WHAT THE TASK ASKS ▸ Where does the word "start" appear in the data? Copy every line that holds it.

───

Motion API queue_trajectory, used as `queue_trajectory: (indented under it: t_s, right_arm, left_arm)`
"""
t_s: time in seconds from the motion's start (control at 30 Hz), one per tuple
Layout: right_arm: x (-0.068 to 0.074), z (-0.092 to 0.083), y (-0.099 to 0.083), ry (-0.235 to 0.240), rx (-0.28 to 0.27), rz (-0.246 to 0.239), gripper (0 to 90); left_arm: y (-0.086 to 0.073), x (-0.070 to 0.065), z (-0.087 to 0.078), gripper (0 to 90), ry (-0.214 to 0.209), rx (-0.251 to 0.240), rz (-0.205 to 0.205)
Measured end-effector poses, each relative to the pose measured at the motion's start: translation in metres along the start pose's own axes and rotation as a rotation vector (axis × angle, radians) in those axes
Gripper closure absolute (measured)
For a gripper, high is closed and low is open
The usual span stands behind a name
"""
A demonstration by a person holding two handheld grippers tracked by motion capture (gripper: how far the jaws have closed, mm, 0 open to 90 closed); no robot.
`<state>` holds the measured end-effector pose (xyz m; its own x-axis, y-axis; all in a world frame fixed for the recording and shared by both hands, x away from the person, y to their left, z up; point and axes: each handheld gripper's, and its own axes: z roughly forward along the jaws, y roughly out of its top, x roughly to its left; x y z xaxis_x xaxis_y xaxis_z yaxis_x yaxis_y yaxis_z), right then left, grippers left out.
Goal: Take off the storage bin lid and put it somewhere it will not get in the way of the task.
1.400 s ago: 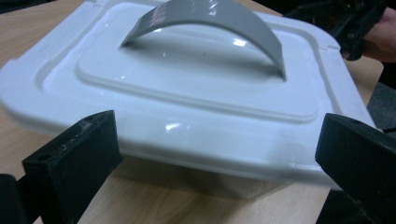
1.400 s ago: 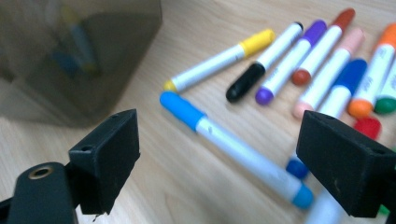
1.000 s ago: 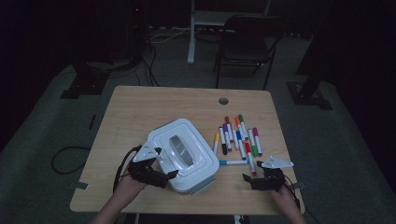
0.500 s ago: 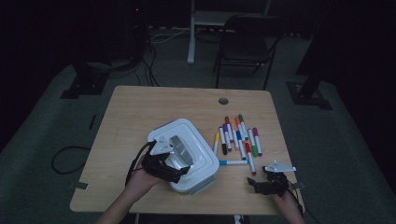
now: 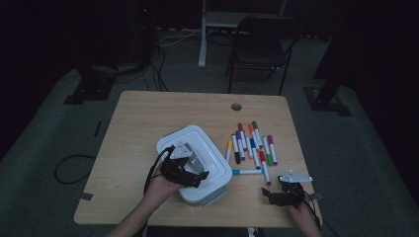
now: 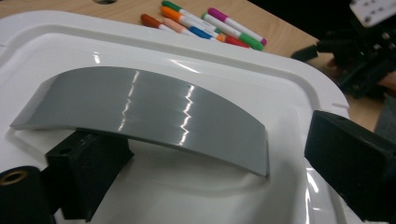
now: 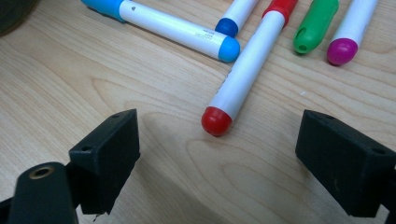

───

RESPONSE TO THE TASK ▸
t_s: time in seconds from the motion's start (control at 30 Hz), one per tuple
Measured end-effector poses, each relative to the pose measured at the motion's start: translation in metres along the start pose's own axes and rotation as a rotation vector (axis × angle, radians) in those axes

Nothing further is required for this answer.